TO DO: After reading the data below, copy out every line that contains the word "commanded".

Records from a data collection:
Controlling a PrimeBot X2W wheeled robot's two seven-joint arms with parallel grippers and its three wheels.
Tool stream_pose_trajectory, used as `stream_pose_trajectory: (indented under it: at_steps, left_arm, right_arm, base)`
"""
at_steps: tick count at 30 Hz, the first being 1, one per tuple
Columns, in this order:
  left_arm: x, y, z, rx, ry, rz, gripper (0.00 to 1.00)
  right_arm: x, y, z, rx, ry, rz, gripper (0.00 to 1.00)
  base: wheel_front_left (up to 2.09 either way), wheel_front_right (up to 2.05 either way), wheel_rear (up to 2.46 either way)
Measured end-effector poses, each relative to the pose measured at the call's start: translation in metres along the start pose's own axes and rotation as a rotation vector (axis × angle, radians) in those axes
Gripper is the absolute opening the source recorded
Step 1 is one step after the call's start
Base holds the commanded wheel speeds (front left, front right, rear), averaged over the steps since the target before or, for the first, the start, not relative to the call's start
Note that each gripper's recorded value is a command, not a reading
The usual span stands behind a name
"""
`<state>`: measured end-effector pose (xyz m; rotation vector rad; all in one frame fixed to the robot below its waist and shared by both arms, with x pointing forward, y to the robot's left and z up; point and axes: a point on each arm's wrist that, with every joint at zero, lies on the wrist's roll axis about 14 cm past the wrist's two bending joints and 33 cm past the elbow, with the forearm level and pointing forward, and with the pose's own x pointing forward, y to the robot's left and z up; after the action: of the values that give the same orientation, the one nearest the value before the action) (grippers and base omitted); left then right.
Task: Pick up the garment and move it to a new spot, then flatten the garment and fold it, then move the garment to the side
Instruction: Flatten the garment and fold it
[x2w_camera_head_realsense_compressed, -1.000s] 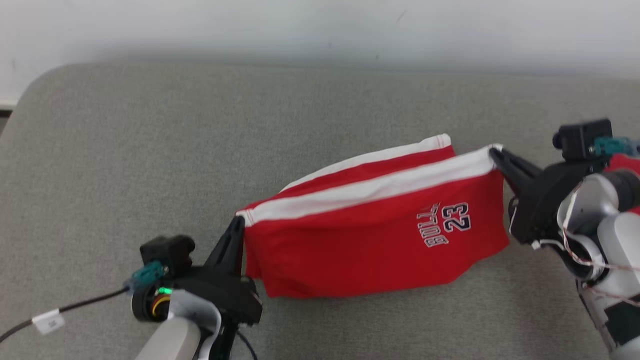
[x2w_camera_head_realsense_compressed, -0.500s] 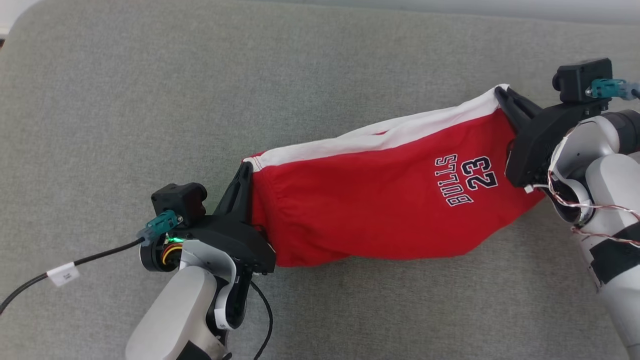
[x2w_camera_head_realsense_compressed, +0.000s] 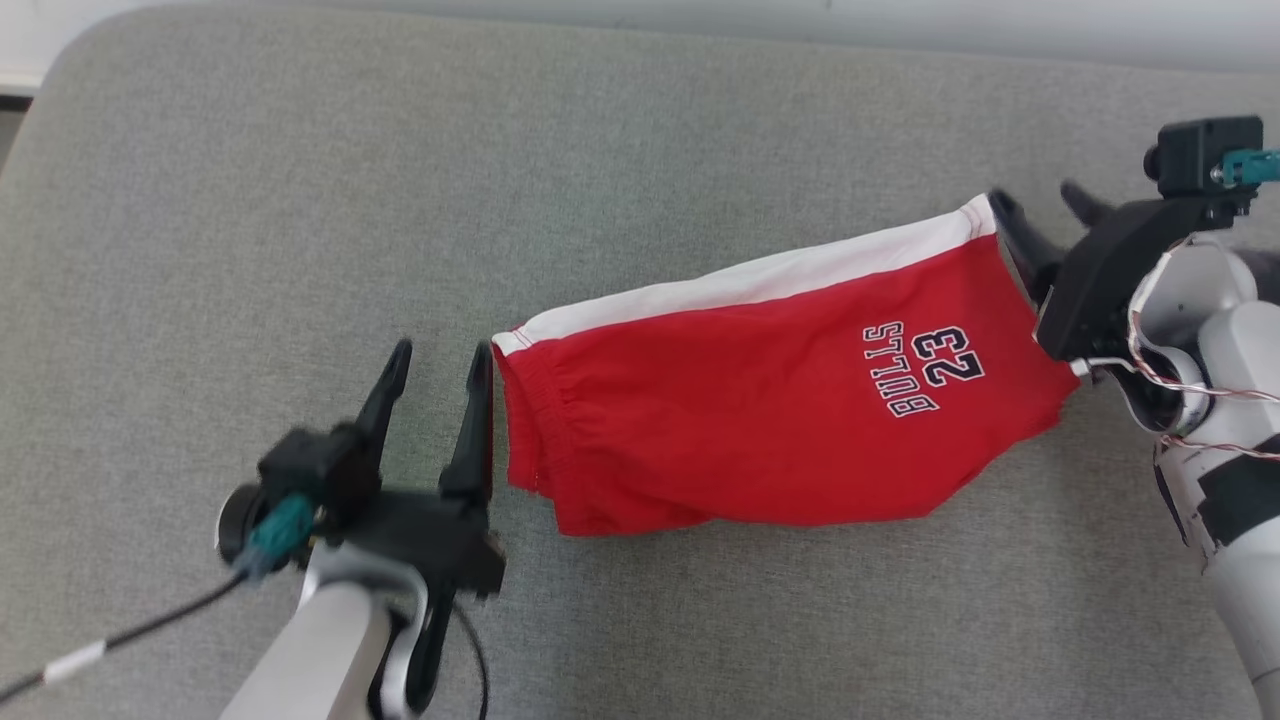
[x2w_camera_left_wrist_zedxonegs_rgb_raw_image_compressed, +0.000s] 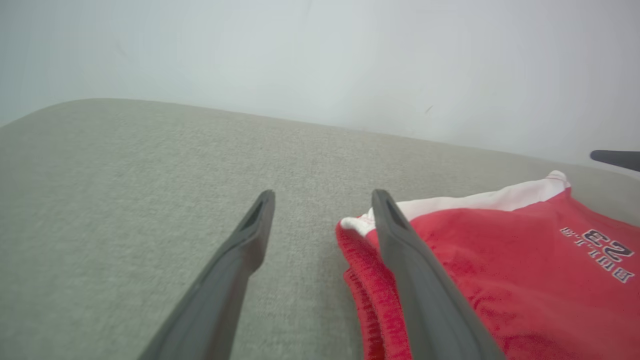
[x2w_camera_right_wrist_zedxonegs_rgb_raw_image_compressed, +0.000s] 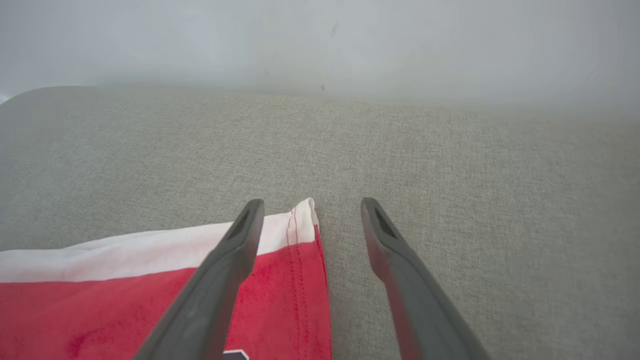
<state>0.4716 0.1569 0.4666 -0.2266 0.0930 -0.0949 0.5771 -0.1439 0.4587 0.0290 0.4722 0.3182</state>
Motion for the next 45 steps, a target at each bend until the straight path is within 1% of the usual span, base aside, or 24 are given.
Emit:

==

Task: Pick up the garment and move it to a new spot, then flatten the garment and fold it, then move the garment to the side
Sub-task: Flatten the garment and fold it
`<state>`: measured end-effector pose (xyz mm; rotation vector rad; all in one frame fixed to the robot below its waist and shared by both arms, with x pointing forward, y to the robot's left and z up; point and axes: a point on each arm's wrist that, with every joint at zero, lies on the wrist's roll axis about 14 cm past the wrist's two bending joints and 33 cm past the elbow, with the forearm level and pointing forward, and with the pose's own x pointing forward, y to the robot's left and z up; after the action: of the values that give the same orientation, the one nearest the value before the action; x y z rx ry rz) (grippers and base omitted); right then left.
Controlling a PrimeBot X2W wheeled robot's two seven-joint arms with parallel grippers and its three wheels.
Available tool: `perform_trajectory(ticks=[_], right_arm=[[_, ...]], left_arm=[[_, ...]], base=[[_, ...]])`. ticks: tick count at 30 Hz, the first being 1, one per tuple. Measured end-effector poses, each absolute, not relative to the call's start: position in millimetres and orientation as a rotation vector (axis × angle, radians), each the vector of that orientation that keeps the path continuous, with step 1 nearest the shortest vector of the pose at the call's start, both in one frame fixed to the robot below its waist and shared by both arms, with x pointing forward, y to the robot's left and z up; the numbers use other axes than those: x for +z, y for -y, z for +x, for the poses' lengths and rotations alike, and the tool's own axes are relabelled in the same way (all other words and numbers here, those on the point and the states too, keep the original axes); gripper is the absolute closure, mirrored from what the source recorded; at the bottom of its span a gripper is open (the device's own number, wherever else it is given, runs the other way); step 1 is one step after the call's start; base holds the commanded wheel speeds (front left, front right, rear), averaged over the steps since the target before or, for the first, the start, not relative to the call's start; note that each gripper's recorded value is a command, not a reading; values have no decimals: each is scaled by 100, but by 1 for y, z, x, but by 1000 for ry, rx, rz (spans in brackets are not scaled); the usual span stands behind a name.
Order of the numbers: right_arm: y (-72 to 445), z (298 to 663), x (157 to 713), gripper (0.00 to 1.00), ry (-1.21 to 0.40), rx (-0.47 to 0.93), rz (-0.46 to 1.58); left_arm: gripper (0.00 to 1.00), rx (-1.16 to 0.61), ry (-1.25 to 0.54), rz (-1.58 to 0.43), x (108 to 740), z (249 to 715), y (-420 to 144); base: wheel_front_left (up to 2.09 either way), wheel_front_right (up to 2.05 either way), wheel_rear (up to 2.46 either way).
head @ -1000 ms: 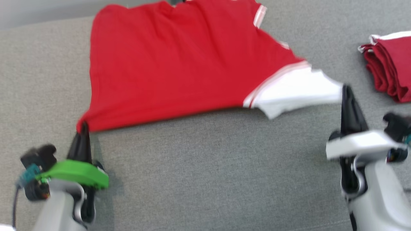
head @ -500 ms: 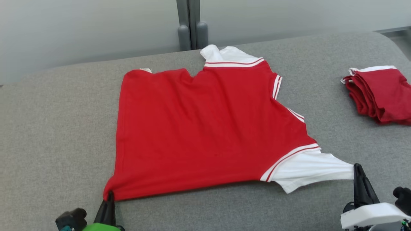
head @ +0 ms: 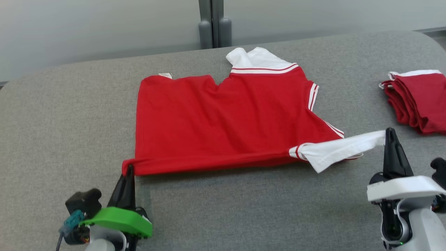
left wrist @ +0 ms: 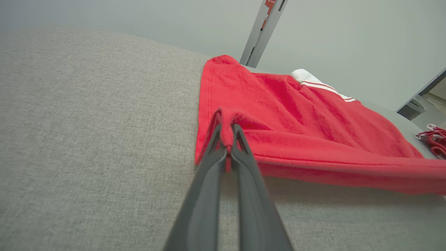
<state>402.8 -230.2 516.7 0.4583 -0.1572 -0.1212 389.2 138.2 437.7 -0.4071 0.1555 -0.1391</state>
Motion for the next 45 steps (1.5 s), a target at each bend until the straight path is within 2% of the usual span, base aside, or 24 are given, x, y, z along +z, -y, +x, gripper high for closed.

FINAL ANSWER:
Base holds the commanded wheel speeds (front left, front right, rear), averaged over the steps since the target before or, for the first, the start, not relative to the call's start
Available tool: `perform_trajectory(ticks=[_], right_arm=[[_, ...]], left_arm=[[_, ...]], base=[[_, ...]])`. ticks: tick count at 30 Hz, the first being 1, one per tuple. Measured end-effector poses, each absolute, not relative to the call's start: position in millimetres and orientation as a rotation vector (axis × angle, radians), each the vector of that orientation that keeps the path continuous, with step 1 nearest the shortest vector of the pose at the call's start, both in one frame fixed to the robot below its waist and shared by both arms, with x pointing forward, y to the robot's left and z up; the numbers use other axes than those: x for +z, y for -y, z for +x, for the poses' lengths and rotations alike, and the tool's own axes are relabelled in the same way (all other words and numbers here, those on the point and the states too, keep the original axes); gripper is the absolute closure, mirrored from what the source recorded; at the bottom of its span a gripper is open (the device's own number, wherever else it is given, runs the other way); step 1 is one step after the call's start; base holds the commanded wheel speeds (front left, front right, rear), averaged over the steps since the target before or, for the first, the start, not relative to the call's start; note that each gripper's recorded value is a command, not a reading; values have no decimals: each is scaled by 100, but by 1 for y, z, x, but by 1000 for ry, rx, rz (spans in brackets are not scaled); the usual span stands behind a name.

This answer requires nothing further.